Different Spaces:
The Fluidity of World and Form
in Children’s Literature
by Ada Fetters
In children’s stories, the space between worlds is relatively permeable and easy to cross. Stepping through the wardrobe to Narnia or through the looking-glass into Wonderland is simple compared to the convoluted steps an adult must take to cross worlds, even in a fantasy novel.
Bromberg maintains in his “Standing in the Spaces” that we all have myriad psychological spaces or identities within ourselves but that adults are rarely aware of them, let alone aware of crossing the boundary from one demesne of their mind to another. In children’s literature, however, it is commonplace not only to pass from the “real world” to a magical one, but also to change (or forget) one’s identity while there and even to change one’s shape and back again with ease.
In this paper, I will explore the relative fluidity of the psychological “spaces” of childhood as it relates to theories of the unconscious mind from a psychodynamic perspective.
All sorts of magic in a child’s world tends to come relatively easily, especially that of crossing from one world to another. Examples of this abound. Four children step through a wardrobe into Narnia but, when an adult attempts the trip in The Magician’s Nephew, things are exponentially complicated.
A little girl can simply fall down the rabbit hole or pass through a mirror to access magical realms in Lewis Carroll’s books. In L. Frank Baum’s series, the young Dorothy practically had dual citizenship in the U.S. and Oz.
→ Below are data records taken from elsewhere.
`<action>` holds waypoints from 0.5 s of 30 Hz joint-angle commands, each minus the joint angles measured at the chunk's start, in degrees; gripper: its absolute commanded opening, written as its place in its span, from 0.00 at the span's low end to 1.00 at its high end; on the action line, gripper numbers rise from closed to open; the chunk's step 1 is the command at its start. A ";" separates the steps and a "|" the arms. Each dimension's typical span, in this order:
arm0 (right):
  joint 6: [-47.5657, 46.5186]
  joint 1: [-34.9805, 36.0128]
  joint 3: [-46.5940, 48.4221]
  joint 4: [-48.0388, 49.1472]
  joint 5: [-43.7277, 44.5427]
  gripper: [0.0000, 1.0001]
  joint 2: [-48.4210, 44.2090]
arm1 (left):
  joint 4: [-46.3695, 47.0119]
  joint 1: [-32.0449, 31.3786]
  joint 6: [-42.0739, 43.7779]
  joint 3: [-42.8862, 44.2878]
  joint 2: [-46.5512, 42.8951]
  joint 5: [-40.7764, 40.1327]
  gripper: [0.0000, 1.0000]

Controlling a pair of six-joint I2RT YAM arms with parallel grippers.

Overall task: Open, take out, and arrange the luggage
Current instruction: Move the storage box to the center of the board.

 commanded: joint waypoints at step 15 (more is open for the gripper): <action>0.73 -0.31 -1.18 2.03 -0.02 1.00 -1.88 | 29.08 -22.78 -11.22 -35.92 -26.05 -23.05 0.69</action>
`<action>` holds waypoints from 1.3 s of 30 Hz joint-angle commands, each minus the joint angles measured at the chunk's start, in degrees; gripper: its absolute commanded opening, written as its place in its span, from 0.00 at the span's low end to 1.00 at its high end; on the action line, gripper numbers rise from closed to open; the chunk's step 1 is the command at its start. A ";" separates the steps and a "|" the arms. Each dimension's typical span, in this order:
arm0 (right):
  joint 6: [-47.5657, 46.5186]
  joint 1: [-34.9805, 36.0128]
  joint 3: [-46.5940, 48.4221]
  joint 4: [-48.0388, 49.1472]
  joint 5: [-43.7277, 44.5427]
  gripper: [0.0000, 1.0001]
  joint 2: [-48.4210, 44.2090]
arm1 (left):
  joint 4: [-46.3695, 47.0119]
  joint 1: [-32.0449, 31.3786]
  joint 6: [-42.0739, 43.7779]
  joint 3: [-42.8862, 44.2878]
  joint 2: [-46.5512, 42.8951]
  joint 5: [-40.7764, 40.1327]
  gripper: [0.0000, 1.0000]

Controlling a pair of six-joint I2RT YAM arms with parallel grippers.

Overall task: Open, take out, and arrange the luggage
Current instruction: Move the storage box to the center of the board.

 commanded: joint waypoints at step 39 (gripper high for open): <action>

By the end of childhood, however, the shift is more difficult: Peter Beagle’s main character in The Unicorn Sonata, thirteen-year old Josephine, works much harder to discover and cross the boundary between our world and the magical world of Shei’rah. The border between worlds in this story intended for those on the outer edge of childhood is also time-sensitive, something fleeting, in danger of slipping away forever.
C. S. Lewis apparently felt the same way. The older his main characters became, the more difficult it was for them to go back to Narnia. The teenaged Susan could not go back at all, the significance of which has been hotly contested by Lewis’s fans and detractors.
In adult fantasy and science fiction, characters also travel to other worlds, but the transition tends to be more difficult and come at a higher price. This is true for shifts in physical form as well. We see sex-changers and even shape-shifters in Iain Banks’s Culture novels, Consider Phlebas, for example.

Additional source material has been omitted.